**EXERCISE DESCRIPTION:** Restate the listing word for word; omit the images.

**THE DATA:**
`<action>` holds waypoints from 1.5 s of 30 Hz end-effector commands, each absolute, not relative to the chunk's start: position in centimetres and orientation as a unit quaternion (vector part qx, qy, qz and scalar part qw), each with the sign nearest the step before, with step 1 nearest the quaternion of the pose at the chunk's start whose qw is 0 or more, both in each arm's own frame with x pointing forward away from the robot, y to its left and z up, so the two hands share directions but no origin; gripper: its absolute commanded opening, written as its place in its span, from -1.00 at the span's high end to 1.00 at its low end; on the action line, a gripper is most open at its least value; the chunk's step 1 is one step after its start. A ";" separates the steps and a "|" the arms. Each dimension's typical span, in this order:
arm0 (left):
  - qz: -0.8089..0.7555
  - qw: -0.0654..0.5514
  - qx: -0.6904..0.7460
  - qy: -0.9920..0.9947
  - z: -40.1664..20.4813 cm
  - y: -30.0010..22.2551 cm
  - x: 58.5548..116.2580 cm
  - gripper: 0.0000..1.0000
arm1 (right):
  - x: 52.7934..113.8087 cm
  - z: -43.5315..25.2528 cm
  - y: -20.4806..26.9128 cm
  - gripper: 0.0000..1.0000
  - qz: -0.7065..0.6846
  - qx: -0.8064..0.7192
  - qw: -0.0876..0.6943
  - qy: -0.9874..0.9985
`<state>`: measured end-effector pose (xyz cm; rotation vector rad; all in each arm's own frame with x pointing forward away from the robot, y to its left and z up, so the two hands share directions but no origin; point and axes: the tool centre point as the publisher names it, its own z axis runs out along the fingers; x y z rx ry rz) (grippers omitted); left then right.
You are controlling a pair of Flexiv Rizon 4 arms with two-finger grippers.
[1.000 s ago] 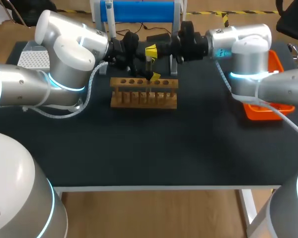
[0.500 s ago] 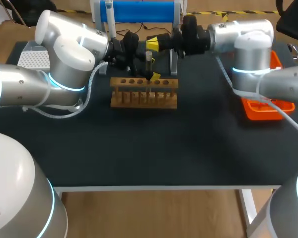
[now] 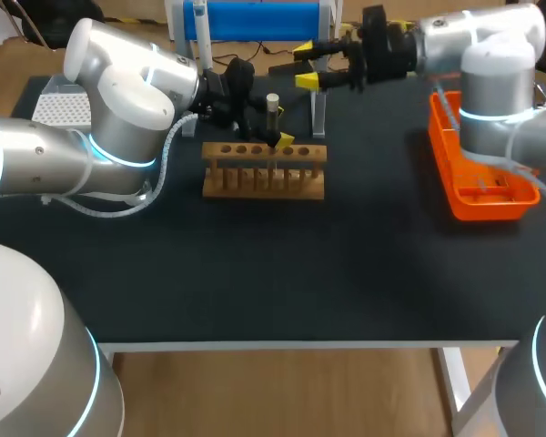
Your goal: Invert the test tube, pick up the pipette, mount the tip to pipette, aspirate from beaker and dispense into the tube, eject the tip, return the pipette, and cap with the stopper.
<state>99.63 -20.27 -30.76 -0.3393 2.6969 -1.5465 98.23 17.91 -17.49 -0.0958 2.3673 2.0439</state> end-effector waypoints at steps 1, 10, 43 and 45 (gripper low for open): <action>-0.494 0.007 -0.109 0.863 -30.7 -20.3 99.6 -1.00 | 96.9 -17.2 15.6 -1.00 0.628 -0.019 0.025 0.778; -0.494 0.007 -0.109 0.863 -30.7 -20.3 99.6 -1.00 | 95.7 -19.4 12.9 -1.00 0.584 -0.011 0.057 0.810; -0.499 0.051 -0.126 0.856 -29.3 -17.2 97.0 -1.00 | 95.2 -21.1 12.1 -1.00 0.554 0.005 0.073 0.829; -0.493 0.063 -0.132 0.858 -28.8 -16.5 96.6 -1.00 | 95.2 -21.1 12.1 -1.00 0.554 0.005 0.073 0.829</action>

**TASK OUTPUT:**
`<action>` holds waypoints from 1.5 s of 30 Hz end-effector commands, each absolute, not relative to the chunk's start: position in centimetres and orientation as a unit quaternion (vector part qx, qy, qz and scalar part qw), each with the sign nearest the step before, with step 1 nearest the quaternion of the pose at the chunk's start whose qw is 0 or more, both in each arm's own frame with x pointing forward away from the robot, y to its left and z up, so the two hands share directions but no origin; gripper: its absolute commanded opening, written as its place in its span, from -1.00 at the span's high end to 1.00 at its low end; on the action line, a gripper is most open at its least value; the chunk's step 1 is one step after its start. A ";" separates the steps and a "|" the arms. Each dimension's typical span, in this order:
arm0 (left):
  - qz: -0.8089..0.7555
  - qw: -0.0654..0.5514
  - qx: -0.6904..0.7460
  - qy: -0.9920..0.9947
  - z: -40.1664..20.4813 cm
  - y: -30.0010..22.2551 cm
  - x: 58.5548..116.2580 cm
  - gripper: 0.0000..1.0000
arm1 (right):
  - x: 52.7934..113.8087 cm
  - z: -43.5315..25.2528 cm
  - y: -20.4806..26.9128 cm
  - gripper: 0.0000..1.0000
  - qz: -0.7065..0.6846
  - qx: -0.8064..0.7192
  - qw: -0.0876..0.6943
  - qy: -0.9874..0.9985
`<state>`: measured end-effector pose (xyz cm; rotation vector rad; all in each arm's own frame with x pointing forward away from the robot, y to its left and z up, so the two hands share directions but no origin; point and axes: the tool centre point as the publisher names it, its own z axis runs out along the fingers; x y z rx ry rz) (grippers omitted); left then right.
You are controlling a pair of Flexiv Rizon 4 arms with two-finger grippers.
[1.000 s ago] 
[0.500 s ago] 
[now] 
Your goal: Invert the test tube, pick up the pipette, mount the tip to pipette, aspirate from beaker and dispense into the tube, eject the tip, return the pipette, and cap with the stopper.
<state>99.63 -20.27 -30.76 -0.3393 2.6969 -1.5465 98.23 17.91 -17.49 -0.0958 2.3673 2.0439</state> end-effector waypoints at steps 1, 10, 43 and 45 (gripper low for open): <action>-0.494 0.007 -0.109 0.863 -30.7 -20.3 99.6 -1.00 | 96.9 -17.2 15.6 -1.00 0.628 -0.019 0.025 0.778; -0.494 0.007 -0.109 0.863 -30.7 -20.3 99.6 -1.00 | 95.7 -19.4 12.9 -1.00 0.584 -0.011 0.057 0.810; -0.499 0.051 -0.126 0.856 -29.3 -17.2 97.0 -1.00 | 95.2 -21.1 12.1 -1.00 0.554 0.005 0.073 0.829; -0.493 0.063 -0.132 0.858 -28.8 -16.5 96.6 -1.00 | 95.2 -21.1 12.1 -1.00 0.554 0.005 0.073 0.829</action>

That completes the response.